Ma Pastrone si spinse ancora oltre, abbattendo la fissità dei "quadri animati" che avevano caratterizzato il cinema fino ad allora: invece di raccontare con le consuete inquadrature lunghe e fisse, che si ispiravano alla visione di un palcoscenico teatrale ("autarchiche, cioè dove l'azione aveva inizio e si concludeva), iniziò a frammentare le scene in più inquadrature da diversi punti di vista, sviluppando quindi il
montaggio.
Inoltre fu l'inventore del
carrello, brevettato due anni prima, che gli permetteva di muovere la cinepresa sulla scena, creando dei movimenti della macchina da presa che vanno oltre la semplice "riquadratura", usata per esempio nel L'inferno del 1911: Pastrone infatti faceva muovere la macchina non solo a destra e a sinistra, in panoramiche, ma anche avanti e indietro, obliquamente, in profondità, creando l'effetto dinamico allora mai visto della visione che "entrava" nella scena, coinvolgendo molto più emotivamente lo spettatore. Inoltre i piani usati per le inquadrature seguono una scala molto ricca, dall'ampia panoramica con profondità di campo (come nell'assedio di Cirta) al dettaglio in primissimo piano (come la mano del sacerdote durante il sacrificio). Per i personaggi Pastrone non usa ancora i primi piani per presentarli al pubblico, ma ci va vicino: ormai la scelta delle inquadrature presenta un carattere narrativo, sganciandosi dal mero valore di attrazioni cinematografiche fini a sé stesse.
Altra conquista, ampiamente sviluppata dal cinema successivo, fu l'intreccio in parallelo di più storie (in particolare tra gli eventi legati a Cabiria e la storia della guerra vera e propria).
Il film inoltre si distingue per la straordinaria varietà delle riprese, sia in scenografie ricostruite (di
cartapesta), che in esterni, come le Alpi e il deserto africano.

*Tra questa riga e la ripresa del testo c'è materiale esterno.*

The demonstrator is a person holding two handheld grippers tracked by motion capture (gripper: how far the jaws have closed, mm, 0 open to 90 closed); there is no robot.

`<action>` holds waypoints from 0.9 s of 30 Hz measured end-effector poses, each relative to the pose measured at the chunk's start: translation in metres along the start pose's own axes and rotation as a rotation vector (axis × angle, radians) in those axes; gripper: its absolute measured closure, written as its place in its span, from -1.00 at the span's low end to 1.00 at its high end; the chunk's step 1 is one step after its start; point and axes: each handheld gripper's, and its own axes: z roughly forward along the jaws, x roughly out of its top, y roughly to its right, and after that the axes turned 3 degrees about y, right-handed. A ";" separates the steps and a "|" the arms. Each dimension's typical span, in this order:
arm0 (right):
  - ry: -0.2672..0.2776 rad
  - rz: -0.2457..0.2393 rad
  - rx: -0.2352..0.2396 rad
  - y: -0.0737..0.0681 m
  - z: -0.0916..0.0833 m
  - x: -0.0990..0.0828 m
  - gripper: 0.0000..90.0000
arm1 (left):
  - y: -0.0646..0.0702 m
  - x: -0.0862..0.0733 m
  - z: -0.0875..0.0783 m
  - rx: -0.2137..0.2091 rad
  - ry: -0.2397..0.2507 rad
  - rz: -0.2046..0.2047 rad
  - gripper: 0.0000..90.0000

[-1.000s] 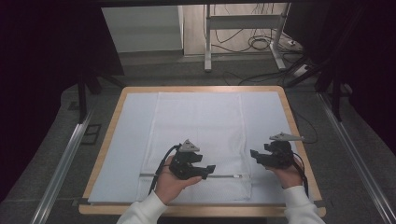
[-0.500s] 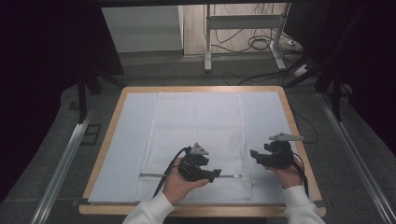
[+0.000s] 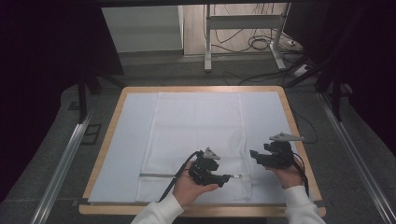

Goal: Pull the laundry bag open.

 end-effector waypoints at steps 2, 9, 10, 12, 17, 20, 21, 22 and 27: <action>0.000 0.000 0.000 0.000 0.000 0.000 -0.30 | 0.001 0.001 0.002 -0.005 -0.004 0.001 -0.11; 0.001 -0.009 -0.003 -0.001 0.001 0.000 -0.30 | 0.004 0.003 0.011 -0.014 -0.010 -0.008 -0.11; 0.000 -0.009 -0.002 -0.001 0.001 0.000 -0.31 | 0.005 0.003 0.012 -0.014 -0.012 -0.009 -0.10; -0.002 -0.010 -0.002 -0.001 0.001 -0.001 -0.31 | 0.007 0.003 0.015 -0.016 -0.015 -0.002 -0.10; -0.002 -0.011 -0.002 -0.001 0.001 -0.001 -0.31 | 0.009 0.003 0.021 -0.014 -0.027 -0.002 -0.09; -0.002 -0.011 -0.003 -0.001 0.001 -0.001 -0.31 | 0.009 0.004 0.023 -0.026 -0.030 -0.014 -0.09; -0.003 -0.011 -0.004 -0.001 0.001 -0.001 -0.31 | 0.008 0.004 0.024 -0.029 -0.030 -0.016 -0.09; -0.004 -0.010 -0.004 -0.001 0.001 -0.001 -0.31 | 0.008 0.005 0.024 -0.032 -0.032 -0.016 -0.08; -0.001 -0.002 -0.011 0.000 0.000 0.000 -0.31 | 0.005 0.006 0.028 -0.038 -0.038 -0.032 -0.05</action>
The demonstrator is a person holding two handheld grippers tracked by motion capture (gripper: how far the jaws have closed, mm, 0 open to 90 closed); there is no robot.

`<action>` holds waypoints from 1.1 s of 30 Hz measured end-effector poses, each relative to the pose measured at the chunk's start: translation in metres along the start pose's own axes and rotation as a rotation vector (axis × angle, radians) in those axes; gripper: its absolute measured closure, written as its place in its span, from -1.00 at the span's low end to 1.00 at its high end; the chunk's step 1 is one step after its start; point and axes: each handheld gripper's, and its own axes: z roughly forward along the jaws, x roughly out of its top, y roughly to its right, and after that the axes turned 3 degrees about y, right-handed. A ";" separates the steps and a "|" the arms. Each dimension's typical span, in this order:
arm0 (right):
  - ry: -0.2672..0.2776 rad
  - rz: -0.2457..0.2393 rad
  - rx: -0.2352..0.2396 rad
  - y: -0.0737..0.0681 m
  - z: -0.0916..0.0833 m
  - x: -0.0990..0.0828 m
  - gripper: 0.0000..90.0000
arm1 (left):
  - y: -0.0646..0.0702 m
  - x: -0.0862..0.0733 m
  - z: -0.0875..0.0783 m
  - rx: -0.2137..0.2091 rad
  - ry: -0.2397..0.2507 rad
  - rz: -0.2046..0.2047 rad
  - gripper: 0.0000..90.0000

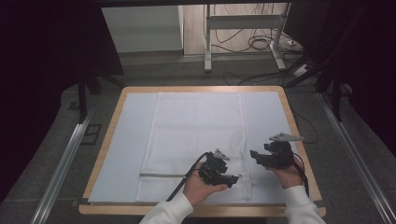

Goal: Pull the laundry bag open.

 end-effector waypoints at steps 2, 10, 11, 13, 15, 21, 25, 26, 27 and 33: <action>0.000 0.002 -0.001 0.000 0.000 0.000 -0.31 | -0.001 0.000 0.001 0.000 -0.006 -0.002 -0.05; 0.001 -0.002 -0.003 0.000 0.000 0.000 -0.31 | 0.000 0.001 0.011 -0.042 -0.022 -0.028 -0.01; 0.001 -0.002 -0.004 0.000 0.000 0.000 -0.31 | 0.000 0.001 0.012 -0.043 -0.026 -0.029 -0.01; 0.002 -0.003 -0.005 0.000 0.000 0.000 -0.31 | 0.000 0.001 0.014 -0.046 -0.032 -0.034 0.01; 0.002 -0.003 -0.005 0.000 0.000 0.000 -0.31 | 0.000 0.001 0.016 -0.044 -0.031 -0.038 0.02; 0.003 -0.003 -0.006 0.001 -0.001 0.000 -0.31 | -0.002 0.002 0.021 -0.058 -0.047 -0.047 0.05; 0.005 -0.003 -0.006 0.001 -0.001 0.000 -0.31 | -0.003 0.003 0.024 -0.064 -0.050 -0.057 0.06; 0.005 -0.004 -0.006 0.001 -0.001 0.000 -0.31 | -0.003 0.003 0.024 -0.066 -0.050 -0.059 0.06; 0.006 -0.003 -0.007 0.002 -0.001 0.000 -0.31 | -0.002 0.003 0.025 -0.069 -0.050 -0.059 0.06; 0.018 0.010 -0.016 0.006 -0.006 0.001 -0.31 | -0.002 0.003 0.026 -0.079 -0.056 -0.062 0.06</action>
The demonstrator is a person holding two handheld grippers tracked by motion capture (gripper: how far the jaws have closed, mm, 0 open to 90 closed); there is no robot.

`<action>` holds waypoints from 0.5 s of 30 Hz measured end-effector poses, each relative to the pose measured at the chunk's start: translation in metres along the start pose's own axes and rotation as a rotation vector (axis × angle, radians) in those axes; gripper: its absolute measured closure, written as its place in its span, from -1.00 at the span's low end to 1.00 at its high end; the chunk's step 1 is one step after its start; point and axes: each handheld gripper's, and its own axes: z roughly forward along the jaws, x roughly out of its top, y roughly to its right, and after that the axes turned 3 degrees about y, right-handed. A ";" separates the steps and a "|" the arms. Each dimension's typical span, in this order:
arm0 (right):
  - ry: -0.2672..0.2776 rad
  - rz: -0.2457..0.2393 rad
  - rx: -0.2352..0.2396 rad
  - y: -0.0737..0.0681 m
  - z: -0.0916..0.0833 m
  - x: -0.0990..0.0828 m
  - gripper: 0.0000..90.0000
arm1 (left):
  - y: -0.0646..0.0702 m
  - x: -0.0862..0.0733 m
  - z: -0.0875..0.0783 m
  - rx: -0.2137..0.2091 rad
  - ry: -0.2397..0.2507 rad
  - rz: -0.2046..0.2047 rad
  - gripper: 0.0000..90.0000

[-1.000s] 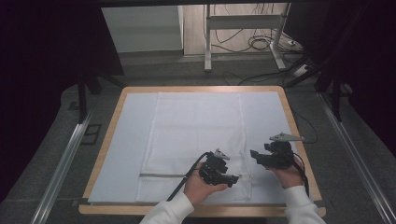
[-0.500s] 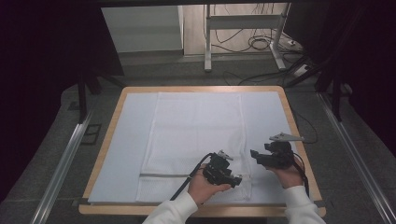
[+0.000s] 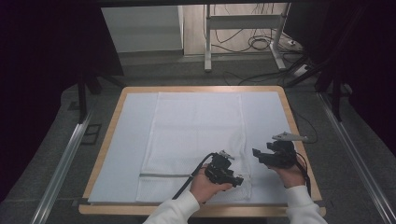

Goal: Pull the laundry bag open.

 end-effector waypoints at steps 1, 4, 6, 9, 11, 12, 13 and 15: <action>0.002 0.001 -0.003 0.001 0.000 0.000 -0.31 | 0.000 0.000 0.001 -0.003 -0.001 0.000 0.06; 0.002 0.002 -0.003 0.000 0.000 0.000 -0.31 | 0.002 0.000 0.003 -0.002 -0.003 0.003 0.07; 0.000 0.002 -0.003 0.000 0.000 0.000 -0.31 | 0.002 0.001 0.004 -0.009 -0.006 0.001 0.08; 0.000 0.002 -0.004 -0.001 0.000 0.000 -0.31 | 0.002 0.002 0.005 -0.015 -0.004 -0.008 0.09; 0.001 0.003 -0.005 0.000 0.000 0.001 -0.31 | 0.001 0.002 0.006 -0.016 -0.001 -0.010 0.11; 0.002 0.004 -0.006 0.000 0.000 0.001 -0.31 | 0.002 0.002 0.007 -0.014 0.001 -0.011 0.12; 0.002 0.004 -0.007 0.000 0.000 0.001 -0.31 | 0.002 0.002 0.007 -0.009 0.002 -0.010 0.13; 0.002 0.004 -0.007 0.000 0.000 0.001 -0.31 | 0.003 0.003 0.008 -0.001 0.004 -0.007 0.18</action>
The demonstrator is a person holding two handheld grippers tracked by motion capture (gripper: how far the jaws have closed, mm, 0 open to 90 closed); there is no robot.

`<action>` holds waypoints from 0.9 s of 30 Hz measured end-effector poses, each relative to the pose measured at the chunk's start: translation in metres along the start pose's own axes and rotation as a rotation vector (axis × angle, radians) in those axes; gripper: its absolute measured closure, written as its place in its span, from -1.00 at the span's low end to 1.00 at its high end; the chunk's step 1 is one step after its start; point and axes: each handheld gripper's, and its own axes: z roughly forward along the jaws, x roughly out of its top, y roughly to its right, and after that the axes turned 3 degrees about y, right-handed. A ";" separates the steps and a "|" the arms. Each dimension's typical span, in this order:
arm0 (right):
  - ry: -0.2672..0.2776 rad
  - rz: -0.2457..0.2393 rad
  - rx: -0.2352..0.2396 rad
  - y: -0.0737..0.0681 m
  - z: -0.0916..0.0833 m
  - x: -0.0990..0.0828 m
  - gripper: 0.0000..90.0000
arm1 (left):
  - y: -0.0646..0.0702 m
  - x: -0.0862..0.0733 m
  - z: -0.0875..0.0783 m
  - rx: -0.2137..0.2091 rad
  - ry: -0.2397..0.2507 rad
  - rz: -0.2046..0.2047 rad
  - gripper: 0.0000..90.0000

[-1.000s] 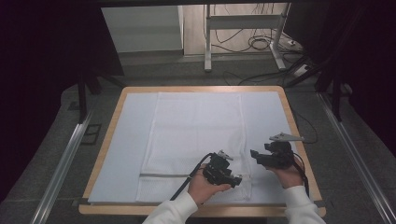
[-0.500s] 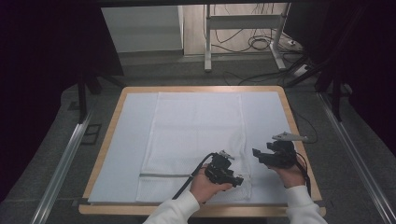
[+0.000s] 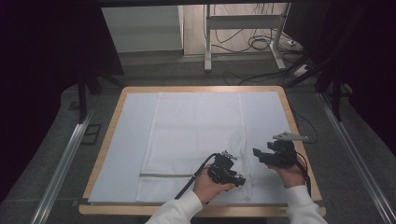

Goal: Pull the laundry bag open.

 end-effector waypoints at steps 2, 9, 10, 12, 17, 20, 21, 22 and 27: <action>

Le invenzioni visive sono continue e ricchissime, dall'eruzione dell'Etna al drammatico sacrificio, dal sogno di Sofonisba all'incendio delle navi romane.
Alcuni critici vedono in Cabiria il primo esempio di compiuto linguaggio cinematografico
. Tuttavia parlare di cinema narrativo per Cabiria sarebbe ancora prematuro: la componente visionaria è ancora troppo forte e va quindi collocato in una fase di transizione. Le allucinazioni di Pastrone verranno poi riprese dal cinema muto d'avanguardia, con una citazione per esempio in Metropolis di Fritz Lang (1927).

In Cabiria comparve per la prima volta il personaggio di Maciste, l'imbattibile gigante buono coi deboli e spietato coi cattivi, interpretato dallo scaricatore del porto di Genova Bartolomeo Pagano. La sua prestanza fisica crea un personaggio che si difende bene anche col trascorrere degli anni, capace ancora oggi di appassionare. In Cabiria la sua stella nascente eclissò anche una diva come Italia Almirante Manzini, imponendo il proprio personaggio che in seguito divenne l'eroe di innumerevoli serie.